Reply with only a number, the count of lines in the listing that include the word "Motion".
_ _ _ _
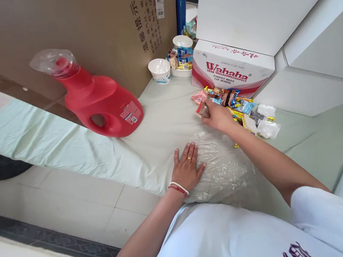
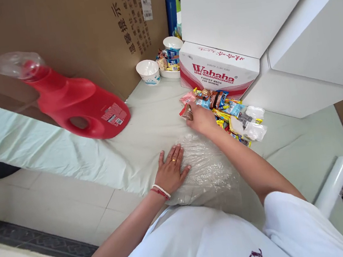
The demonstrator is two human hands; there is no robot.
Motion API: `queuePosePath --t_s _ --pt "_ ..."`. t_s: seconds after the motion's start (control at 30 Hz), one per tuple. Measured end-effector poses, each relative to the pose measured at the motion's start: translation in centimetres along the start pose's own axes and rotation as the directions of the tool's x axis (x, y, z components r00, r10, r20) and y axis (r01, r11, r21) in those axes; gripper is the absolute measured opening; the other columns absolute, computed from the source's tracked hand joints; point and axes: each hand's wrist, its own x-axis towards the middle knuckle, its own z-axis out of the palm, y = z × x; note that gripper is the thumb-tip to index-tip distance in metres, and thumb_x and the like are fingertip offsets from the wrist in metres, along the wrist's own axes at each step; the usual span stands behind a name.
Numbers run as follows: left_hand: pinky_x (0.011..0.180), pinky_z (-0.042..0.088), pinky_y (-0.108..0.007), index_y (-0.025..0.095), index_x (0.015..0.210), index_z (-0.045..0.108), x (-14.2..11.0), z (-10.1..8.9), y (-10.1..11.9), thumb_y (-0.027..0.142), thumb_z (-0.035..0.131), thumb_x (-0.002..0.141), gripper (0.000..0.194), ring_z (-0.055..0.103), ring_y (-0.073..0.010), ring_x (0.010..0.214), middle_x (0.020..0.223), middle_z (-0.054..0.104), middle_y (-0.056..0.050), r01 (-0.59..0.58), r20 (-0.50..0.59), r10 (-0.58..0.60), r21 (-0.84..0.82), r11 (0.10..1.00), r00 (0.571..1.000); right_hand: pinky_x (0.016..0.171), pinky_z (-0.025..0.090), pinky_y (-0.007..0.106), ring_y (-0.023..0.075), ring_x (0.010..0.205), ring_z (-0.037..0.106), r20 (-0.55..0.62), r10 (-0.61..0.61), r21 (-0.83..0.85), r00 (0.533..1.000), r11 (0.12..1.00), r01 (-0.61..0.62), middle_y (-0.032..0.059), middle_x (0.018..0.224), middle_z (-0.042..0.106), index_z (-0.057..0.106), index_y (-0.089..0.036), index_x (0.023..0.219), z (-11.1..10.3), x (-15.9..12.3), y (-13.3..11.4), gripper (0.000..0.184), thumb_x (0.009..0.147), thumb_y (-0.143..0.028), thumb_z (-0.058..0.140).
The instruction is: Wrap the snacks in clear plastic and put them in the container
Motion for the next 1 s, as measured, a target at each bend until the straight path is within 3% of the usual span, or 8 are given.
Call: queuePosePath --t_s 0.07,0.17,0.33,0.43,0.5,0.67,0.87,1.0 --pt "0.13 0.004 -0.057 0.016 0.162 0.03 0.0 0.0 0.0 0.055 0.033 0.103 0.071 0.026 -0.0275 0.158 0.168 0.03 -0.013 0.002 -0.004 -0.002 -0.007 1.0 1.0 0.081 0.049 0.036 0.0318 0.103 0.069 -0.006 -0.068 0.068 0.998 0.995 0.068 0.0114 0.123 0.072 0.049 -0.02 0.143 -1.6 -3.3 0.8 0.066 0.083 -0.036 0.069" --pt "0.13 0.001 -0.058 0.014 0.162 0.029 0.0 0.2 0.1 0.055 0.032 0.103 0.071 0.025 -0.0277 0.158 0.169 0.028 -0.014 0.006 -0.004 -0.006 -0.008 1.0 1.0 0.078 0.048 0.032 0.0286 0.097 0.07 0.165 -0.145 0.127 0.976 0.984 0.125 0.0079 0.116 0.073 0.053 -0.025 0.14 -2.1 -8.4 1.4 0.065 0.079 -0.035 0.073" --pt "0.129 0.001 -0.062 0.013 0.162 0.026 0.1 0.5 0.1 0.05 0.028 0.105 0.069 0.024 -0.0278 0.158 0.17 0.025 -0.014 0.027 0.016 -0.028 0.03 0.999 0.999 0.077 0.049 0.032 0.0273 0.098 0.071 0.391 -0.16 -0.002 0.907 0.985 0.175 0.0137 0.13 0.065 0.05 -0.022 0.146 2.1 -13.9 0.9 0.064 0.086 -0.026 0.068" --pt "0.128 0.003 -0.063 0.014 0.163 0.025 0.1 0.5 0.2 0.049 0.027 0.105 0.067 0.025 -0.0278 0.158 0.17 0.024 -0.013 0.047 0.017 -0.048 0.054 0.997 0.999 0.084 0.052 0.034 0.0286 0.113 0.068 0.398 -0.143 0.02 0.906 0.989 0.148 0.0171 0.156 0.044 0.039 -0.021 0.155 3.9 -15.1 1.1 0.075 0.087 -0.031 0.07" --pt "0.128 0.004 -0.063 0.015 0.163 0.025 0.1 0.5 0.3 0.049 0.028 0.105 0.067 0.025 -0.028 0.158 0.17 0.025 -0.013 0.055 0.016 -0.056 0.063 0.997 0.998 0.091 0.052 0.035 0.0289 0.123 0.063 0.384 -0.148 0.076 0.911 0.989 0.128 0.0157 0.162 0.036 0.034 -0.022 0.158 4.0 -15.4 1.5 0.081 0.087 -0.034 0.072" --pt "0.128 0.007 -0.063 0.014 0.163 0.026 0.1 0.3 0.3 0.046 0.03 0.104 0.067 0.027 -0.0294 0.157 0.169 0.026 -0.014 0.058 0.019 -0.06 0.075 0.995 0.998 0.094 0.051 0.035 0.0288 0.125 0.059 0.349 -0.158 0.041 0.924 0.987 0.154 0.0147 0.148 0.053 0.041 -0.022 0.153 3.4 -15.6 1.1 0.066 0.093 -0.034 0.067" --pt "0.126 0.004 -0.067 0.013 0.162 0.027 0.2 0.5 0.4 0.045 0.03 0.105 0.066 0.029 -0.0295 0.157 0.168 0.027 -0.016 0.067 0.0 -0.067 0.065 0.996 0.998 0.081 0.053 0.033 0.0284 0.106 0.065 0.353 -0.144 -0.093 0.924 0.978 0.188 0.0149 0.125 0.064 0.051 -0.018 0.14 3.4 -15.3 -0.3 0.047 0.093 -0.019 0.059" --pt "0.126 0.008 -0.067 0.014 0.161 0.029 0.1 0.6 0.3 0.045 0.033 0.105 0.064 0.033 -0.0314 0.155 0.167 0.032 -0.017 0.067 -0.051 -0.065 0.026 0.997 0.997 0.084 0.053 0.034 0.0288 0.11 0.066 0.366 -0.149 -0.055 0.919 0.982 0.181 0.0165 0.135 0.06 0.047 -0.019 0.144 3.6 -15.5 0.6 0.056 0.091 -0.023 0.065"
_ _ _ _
Answer box.
2